En guise de complément, tout dépend de ce que l'on entend par acteurs privés. L'attention est focalisée sur les géants technologiques américains, à juste titre. Encore une fois, il ne s'agit absolument pas de les diaboliser mais de comprendre, pragmatiquement, les intérêts convergents que nous pouvons avoir.
De plus, le vocable « géants numériques » ou « acteurs privés » recouvre des réalités différentes. Certains se sont « normalisés », sont devenus vraiment des industries en tant que telles. Ils sont devenus des partenaires et des stakeholders dans cette discussion, comme Google, Meta dans une certaine mesure, Microsoft, Amazon. D'autres, les « nouveaux entrants », évoluent avec une plus grande immaturité, y compris industrielle.
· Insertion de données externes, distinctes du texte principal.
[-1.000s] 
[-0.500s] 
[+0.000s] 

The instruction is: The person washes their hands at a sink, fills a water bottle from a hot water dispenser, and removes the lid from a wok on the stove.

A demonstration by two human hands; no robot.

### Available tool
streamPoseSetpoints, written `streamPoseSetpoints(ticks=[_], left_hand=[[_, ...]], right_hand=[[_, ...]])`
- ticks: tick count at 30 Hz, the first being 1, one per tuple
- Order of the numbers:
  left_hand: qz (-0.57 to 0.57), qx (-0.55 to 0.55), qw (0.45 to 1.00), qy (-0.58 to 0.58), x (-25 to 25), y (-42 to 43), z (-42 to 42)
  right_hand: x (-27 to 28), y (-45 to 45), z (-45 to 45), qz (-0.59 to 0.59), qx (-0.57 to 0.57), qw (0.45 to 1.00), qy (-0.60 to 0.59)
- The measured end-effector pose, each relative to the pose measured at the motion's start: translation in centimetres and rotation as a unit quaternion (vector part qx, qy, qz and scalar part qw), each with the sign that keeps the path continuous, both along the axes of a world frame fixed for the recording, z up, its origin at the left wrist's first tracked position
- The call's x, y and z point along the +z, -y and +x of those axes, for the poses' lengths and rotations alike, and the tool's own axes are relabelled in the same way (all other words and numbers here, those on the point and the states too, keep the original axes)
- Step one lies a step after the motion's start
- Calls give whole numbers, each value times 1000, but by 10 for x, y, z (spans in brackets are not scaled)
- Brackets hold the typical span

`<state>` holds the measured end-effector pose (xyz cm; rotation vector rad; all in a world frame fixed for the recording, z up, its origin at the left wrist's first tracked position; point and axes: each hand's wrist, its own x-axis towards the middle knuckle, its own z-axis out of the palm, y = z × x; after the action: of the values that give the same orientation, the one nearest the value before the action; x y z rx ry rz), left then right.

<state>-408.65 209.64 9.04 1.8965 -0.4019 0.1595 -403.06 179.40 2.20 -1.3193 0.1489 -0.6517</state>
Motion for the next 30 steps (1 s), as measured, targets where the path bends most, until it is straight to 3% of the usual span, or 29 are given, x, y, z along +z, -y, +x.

En matière d'IA, il faut toujours comprendre la chaîne de valeur, qui commence en amont par les data centers. À ce titre, la question du cloud renvoie à celle de l'extraterritorialité du droit américain, qui a été totalement hystérisée en France. Je pense notamment au Cloud Act et au Foreign Intelligence Surveillance Act (FISA), les deux textes problématiques d'un point de vue juridique sur la protection de la souveraineté des données, en particulier des données sensibles. Google a par exemple annoncé récemment un cloud complètement déconnecté : en cas de crise géopolitique extrêmement majeure entre la France et les États-Unis, dans un scénario catastrophe, il est possible de tout couper et de recentraliser l'infrastructure, même si elle est d'origine étrangère, américaine en l'occurrence. C'est la raison pour laquelle je recommande de ne pas diaboliser les acteurs et d'éviter les analyses génériques pour se concentrer sur les détails.
Ensuite, que vaut la souveraineté, au-delà de l'incantation politique, si l'on ne dispose pas de la couche de cybersécurité ? Par ailleurs, des entrepreneurs ou des hommes d'affaires français investissent dans ces sujets, même si les montants – quelques centaines de millions d'euros – sont incomparables à ceux des big players. Pourquoi ne travaillent-ils pas avec l'État ? La réponse est très simple : il n'existe pas de fléchage ; la bureaucratie est très pesante. L'intégration des bonnes volontés du secteur privé avec le secteur public n'a pas encore eu lieu en France, faute de culture et d'agilité suffisantes, même si des progrès ont été accomplis.
Dans ce domaine, des pays sont beaucoup plus avancés, qu'il s'agisse de la Chine, des États-Unis ou d'Israël, qui ont dans leur ADN cette culture des allers-retours entre le public et le privé. Dès lors, il est nécessaire de s'interroger sur notre culture entrepreneuriale, notre culture du risque et notre culture technologique au sens large.
Il s'agit d'inverser la question, la proposition de valeur et de se demander avant tout quel est notre projet de société, l'objectif politique que nous cherchons à atteindre et, en fonction de la réponse, de voir en quoi les systèmes technologiques, les logiciels, peuvent nous aider à atteindre cet objectif politique.